Mag es die einen zu Henkern machen und die anderen zu Märtyrern: Mit der Rückgabe Hongkongs an die Volksrepublik wird die chinesische Politik wieder spannend. Es gibt wieder eine Demokratiebewegung im Reich der Mitte, und die roten Kaiser aus Peking, die mit stolzer Brust in Hongkong einzogen, können ihrer Sache so sicher nicht sein.

Gestern noch waren alle Führer der chinesischen Demokratiebewegung von 1989 hinter Schloß und Riegel oder längst dem Land entflohen. Das Reich schien befriedet. Heute schon agieren die Führer der Hongkonger Demokratiebewegung – Martin Lee, Emily Lau und Szeto Wah – im Pekinger Hoheitsbereich. Ihre Schonzeit unter dem Schutz der englischen Krone ist abgelaufen. Jetzt holt die drei das Schicksal ein, das 1989 begann: Lee, Lau und Szeto sind Revolutionäre im kommunistischen China. Anders haben sie es nie gewollt.

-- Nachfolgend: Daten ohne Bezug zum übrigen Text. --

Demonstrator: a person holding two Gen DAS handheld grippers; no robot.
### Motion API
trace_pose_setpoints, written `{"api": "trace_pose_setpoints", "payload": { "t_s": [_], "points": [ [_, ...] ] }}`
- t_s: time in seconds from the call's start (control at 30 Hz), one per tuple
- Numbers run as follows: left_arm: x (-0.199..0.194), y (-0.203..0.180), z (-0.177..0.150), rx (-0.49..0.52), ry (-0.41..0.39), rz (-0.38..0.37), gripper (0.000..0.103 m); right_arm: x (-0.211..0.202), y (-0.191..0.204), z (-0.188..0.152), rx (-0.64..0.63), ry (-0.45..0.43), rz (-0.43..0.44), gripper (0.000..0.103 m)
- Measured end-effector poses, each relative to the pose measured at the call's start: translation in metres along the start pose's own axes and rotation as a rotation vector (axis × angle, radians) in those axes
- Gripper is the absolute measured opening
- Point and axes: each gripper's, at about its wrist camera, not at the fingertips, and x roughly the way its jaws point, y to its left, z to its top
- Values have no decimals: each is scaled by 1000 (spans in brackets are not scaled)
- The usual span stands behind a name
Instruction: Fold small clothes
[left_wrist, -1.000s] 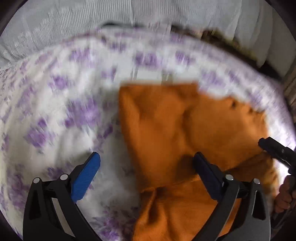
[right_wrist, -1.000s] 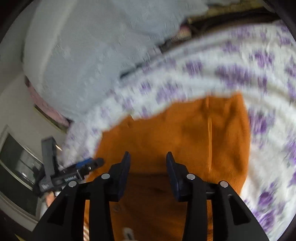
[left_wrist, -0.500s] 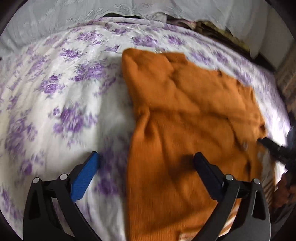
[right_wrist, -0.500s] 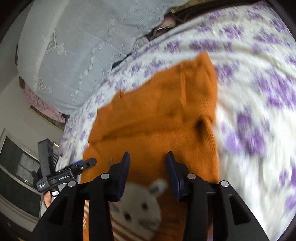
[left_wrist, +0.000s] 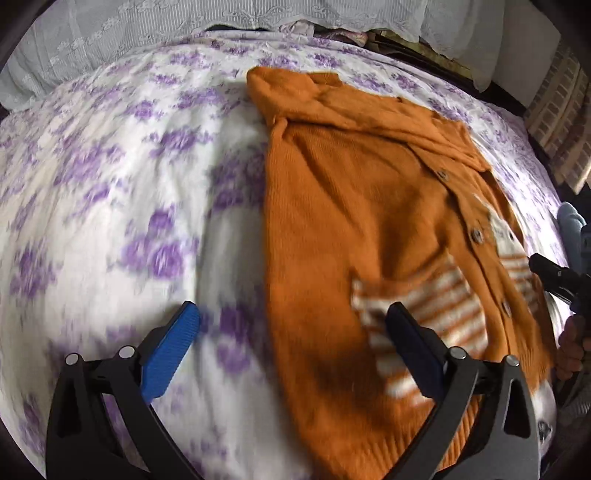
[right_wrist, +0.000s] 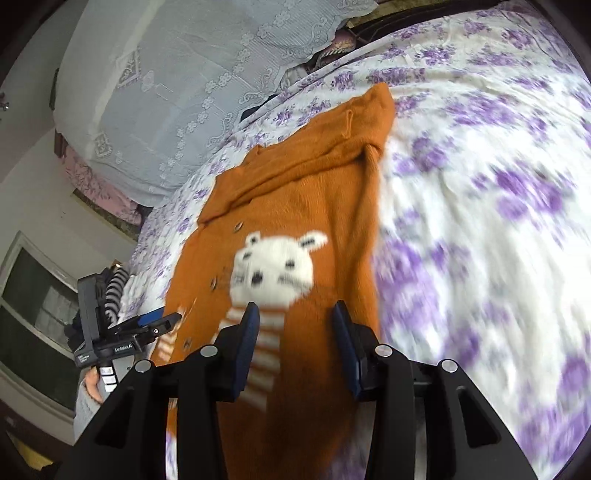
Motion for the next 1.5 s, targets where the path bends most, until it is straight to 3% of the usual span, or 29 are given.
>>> {"api": "trace_pose_setpoints", "payload": {
  "t_s": [0.13,0.2,0.47,0.6,0.7,0.83,0.93,1.07,1.2,1.27,1.33,1.5],
  "points": [
    [-14,3,-21,6,-8,-44,98,-20,-6,-14,16,-29,24,43],
    [-19,6,-27,-6,-11,-82,98,-29,-9,-20,25,-38,25,53],
    [-26,8,-34,-47,16,-340,98,-45,3,-48,-52,15,47,67],
    [-19,3,-28,-26,33,-385,98,-28,11,-39,-92,65,55,73],
    [-8,6,-13,-55,62,-500,98,-9,22,-29,-139,104,76,74],
    [3,12,4,-95,76,-587,98,8,28,-17,-144,114,98,74],
    [8,16,10,-118,88,-640,98,6,24,-16,-116,96,114,69],
    [-2,3,-6,-59,118,-684,98,-3,18,-24,-98,104,132,51],
    [-13,-20,-25,46,100,-623,97,-6,24,-35,-131,125,162,49],
    [-14,-23,-26,59,83,-599,84,-5,24,-35,-136,127,161,48],
    [-11,-16,-23,20,80,-594,63,-5,20,-34,-115,122,164,42],
    [-8,-6,-22,-27,79,-593,45,-5,18,-33,-112,115,166,14]
  ]
}}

Da mögen manche noch lachen und Lee einen Märtyrer schimpfen, wenn der Vorsitzende der Demokratischen Partei heute morgen – wie geplant – vom Balkon des Hongkonger Parlamentsgebäudes Chinas demokratische Bestimmung verkünden sollte. Doch schon einmal verging den illustren Industriekapitänen, geheimen Parteikommissaren und überlebenden Kolonialherren der Stadt das Lachen: Als im Mai und Juni 1989 Millionen Hongkong-Chinesen in Solidarität mit den auf dem Tiananmen-Platz streikenden Studenten die Straßen der sonst so cleanen Finanzmetropole besetzten.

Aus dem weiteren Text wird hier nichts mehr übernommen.